* [Work to complete]
Of the entries below, restate word for word only the section that runs from the line with "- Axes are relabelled" to the line with "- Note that", counting both ends.

+++ Task inputs

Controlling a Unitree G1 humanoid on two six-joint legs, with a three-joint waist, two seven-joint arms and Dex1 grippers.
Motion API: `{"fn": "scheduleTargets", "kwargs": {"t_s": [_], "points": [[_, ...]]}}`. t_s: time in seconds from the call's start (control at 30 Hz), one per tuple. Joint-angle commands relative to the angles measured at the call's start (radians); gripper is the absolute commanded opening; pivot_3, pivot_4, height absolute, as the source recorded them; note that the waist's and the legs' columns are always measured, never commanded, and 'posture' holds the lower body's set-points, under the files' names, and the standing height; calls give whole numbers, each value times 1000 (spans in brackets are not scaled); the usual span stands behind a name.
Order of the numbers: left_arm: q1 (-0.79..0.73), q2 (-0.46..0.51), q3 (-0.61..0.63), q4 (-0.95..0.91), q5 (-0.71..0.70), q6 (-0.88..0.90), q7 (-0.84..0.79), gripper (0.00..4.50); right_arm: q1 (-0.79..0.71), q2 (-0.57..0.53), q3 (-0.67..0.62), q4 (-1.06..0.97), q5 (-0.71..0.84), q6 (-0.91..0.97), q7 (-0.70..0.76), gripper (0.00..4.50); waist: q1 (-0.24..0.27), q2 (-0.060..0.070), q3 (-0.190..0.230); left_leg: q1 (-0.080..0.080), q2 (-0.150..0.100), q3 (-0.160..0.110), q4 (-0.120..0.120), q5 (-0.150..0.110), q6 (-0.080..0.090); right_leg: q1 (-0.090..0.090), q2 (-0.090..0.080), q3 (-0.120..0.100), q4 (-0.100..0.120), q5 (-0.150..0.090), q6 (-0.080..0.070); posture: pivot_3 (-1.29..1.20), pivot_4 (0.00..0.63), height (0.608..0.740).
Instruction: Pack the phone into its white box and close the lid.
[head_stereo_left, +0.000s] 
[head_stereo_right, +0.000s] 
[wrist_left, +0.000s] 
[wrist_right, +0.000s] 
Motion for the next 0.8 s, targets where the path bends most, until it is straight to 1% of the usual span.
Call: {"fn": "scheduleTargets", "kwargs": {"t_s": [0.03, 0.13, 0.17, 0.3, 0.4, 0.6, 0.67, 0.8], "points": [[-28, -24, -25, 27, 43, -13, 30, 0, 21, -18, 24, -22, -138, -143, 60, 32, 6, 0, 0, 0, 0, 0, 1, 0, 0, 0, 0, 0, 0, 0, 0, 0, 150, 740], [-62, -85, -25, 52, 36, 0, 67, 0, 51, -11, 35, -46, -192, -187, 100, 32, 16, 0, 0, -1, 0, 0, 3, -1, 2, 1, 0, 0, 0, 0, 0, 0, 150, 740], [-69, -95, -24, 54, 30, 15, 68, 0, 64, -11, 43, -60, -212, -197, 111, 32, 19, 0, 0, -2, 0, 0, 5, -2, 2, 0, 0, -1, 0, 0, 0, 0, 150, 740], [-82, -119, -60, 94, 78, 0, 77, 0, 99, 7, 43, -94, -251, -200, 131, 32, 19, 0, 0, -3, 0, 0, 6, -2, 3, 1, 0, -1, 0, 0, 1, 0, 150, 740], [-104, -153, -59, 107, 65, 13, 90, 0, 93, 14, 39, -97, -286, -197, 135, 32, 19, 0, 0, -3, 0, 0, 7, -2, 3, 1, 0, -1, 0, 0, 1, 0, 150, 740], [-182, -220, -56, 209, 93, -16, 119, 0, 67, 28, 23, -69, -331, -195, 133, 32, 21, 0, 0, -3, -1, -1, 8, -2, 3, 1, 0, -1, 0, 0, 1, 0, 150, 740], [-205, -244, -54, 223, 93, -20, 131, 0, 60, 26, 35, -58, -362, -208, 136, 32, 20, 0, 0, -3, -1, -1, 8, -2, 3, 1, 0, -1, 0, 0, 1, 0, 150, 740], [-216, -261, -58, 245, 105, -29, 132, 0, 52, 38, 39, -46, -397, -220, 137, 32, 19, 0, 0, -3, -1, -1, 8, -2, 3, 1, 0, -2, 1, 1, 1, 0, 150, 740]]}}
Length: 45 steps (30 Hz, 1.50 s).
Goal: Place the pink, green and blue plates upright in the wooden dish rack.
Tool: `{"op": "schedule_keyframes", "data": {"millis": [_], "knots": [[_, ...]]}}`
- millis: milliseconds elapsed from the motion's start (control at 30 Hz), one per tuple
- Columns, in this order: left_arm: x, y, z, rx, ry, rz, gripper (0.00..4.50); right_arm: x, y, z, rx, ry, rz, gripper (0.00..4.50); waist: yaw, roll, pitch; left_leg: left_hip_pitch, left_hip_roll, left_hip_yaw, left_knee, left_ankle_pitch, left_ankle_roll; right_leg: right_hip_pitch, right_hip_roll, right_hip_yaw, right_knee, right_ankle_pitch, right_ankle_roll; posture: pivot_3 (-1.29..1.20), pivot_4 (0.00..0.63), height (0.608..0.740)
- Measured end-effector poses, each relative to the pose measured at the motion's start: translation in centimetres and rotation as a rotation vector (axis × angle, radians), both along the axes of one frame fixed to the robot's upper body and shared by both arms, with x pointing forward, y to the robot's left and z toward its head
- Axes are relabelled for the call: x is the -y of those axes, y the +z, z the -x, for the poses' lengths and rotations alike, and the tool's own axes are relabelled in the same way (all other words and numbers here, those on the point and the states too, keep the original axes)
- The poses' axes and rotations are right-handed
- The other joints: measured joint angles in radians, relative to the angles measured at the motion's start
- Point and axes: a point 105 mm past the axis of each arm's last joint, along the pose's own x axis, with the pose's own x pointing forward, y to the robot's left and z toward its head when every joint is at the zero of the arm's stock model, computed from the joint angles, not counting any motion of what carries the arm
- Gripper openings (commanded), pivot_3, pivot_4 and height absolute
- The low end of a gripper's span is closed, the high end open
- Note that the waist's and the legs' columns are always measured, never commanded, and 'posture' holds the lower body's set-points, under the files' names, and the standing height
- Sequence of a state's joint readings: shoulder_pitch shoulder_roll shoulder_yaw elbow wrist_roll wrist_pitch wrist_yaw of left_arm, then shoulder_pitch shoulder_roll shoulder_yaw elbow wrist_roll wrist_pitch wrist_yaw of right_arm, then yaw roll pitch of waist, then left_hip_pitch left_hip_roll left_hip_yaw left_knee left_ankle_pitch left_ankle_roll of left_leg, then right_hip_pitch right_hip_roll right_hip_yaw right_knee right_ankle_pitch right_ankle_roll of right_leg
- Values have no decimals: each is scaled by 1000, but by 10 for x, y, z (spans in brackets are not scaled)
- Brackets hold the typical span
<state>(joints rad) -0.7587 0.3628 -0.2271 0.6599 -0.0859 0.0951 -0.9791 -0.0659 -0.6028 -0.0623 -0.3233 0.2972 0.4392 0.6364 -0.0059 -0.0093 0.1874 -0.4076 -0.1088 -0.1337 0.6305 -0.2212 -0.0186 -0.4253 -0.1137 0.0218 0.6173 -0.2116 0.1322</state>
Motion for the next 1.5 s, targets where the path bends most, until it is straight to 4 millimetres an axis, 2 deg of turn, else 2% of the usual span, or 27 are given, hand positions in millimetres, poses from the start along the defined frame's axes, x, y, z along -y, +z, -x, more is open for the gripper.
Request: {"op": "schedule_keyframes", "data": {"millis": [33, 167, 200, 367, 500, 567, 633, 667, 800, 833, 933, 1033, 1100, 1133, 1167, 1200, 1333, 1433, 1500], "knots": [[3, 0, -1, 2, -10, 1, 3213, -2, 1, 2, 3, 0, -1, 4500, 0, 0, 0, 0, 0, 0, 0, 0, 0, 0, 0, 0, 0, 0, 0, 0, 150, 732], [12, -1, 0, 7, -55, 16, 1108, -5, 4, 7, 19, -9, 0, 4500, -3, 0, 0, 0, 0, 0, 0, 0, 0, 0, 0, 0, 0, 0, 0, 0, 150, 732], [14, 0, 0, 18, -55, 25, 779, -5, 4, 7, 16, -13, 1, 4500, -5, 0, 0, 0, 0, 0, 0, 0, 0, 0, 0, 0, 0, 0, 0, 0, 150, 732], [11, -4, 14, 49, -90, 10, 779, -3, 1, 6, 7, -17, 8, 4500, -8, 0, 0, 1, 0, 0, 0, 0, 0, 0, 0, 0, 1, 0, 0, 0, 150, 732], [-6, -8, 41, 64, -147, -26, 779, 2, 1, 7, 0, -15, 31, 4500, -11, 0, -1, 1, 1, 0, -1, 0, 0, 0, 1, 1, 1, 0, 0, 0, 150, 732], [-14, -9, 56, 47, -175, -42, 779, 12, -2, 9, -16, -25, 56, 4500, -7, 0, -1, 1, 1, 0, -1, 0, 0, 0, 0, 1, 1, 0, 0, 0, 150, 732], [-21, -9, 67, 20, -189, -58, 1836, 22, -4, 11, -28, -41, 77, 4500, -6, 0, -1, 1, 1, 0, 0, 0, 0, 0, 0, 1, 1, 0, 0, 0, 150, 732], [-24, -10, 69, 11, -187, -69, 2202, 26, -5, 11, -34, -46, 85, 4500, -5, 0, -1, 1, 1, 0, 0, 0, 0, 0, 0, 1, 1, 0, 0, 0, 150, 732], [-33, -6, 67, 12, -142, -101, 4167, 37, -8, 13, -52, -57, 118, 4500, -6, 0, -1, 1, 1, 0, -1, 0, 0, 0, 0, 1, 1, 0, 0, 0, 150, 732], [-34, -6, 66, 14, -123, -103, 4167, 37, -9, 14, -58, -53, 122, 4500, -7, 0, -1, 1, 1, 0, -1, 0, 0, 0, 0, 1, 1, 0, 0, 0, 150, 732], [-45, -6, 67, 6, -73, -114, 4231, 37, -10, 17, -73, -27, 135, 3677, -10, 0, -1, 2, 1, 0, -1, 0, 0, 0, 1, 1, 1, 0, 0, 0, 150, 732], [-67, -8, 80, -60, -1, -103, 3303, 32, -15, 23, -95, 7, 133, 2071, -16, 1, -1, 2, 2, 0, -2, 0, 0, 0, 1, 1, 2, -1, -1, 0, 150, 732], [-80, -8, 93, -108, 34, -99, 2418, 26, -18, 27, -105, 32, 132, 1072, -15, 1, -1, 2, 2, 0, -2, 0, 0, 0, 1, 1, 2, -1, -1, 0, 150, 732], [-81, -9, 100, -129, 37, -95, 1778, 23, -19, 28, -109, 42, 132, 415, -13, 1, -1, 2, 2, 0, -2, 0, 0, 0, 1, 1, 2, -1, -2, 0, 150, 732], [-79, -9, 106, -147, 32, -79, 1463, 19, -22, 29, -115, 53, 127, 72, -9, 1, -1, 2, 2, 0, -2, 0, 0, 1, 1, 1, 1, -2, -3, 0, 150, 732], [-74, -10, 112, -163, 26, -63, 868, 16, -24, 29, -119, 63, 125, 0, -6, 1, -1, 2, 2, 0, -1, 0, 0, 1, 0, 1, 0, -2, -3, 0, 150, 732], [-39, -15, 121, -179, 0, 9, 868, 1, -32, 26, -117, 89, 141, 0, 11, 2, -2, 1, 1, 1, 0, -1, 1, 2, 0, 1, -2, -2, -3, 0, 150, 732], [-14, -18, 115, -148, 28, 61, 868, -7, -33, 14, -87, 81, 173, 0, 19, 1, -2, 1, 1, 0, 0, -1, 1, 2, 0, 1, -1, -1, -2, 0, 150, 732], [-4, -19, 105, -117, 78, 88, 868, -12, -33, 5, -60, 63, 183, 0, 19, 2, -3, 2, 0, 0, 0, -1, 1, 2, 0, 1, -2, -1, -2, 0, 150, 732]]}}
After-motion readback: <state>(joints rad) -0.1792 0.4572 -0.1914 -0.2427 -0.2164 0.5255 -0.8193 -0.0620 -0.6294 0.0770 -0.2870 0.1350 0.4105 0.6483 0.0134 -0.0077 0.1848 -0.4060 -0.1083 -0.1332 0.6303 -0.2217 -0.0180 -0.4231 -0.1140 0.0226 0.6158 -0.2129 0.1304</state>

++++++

* [Response below]
- Axes are relabelled for the call: x is the -y of those axes, y the +z, z the -x, for the poses' lengths and rotations alike, and the tool's own axes are relabelled in the same way (all other words and numbers here, those on the point and the states too, keep the original axes)
- The poses' axes and rotations are right-handed
- The other joints: measured joint angles in radians, relative to the angles measured at the motion's start
- Point and axes: a point 105 mm past the axis of each arm's last joint, along the pose's own x axis, with the pose's own x pointing forward, y to the robot's left and z toward its head when every joint is at the zero of the arm's stock model, computed from the joint angles, not counting any motion of what carries the arm
- Gripper openings (commanded), pivot_3, pivot_4 and height absolute
- The low end of a gripper's span is closed, the high end open
- Note that the waist's and the legs' columns are always measured, never commanded, and 'posture' holds the lower body's set-points, under the files' names, and the standing height

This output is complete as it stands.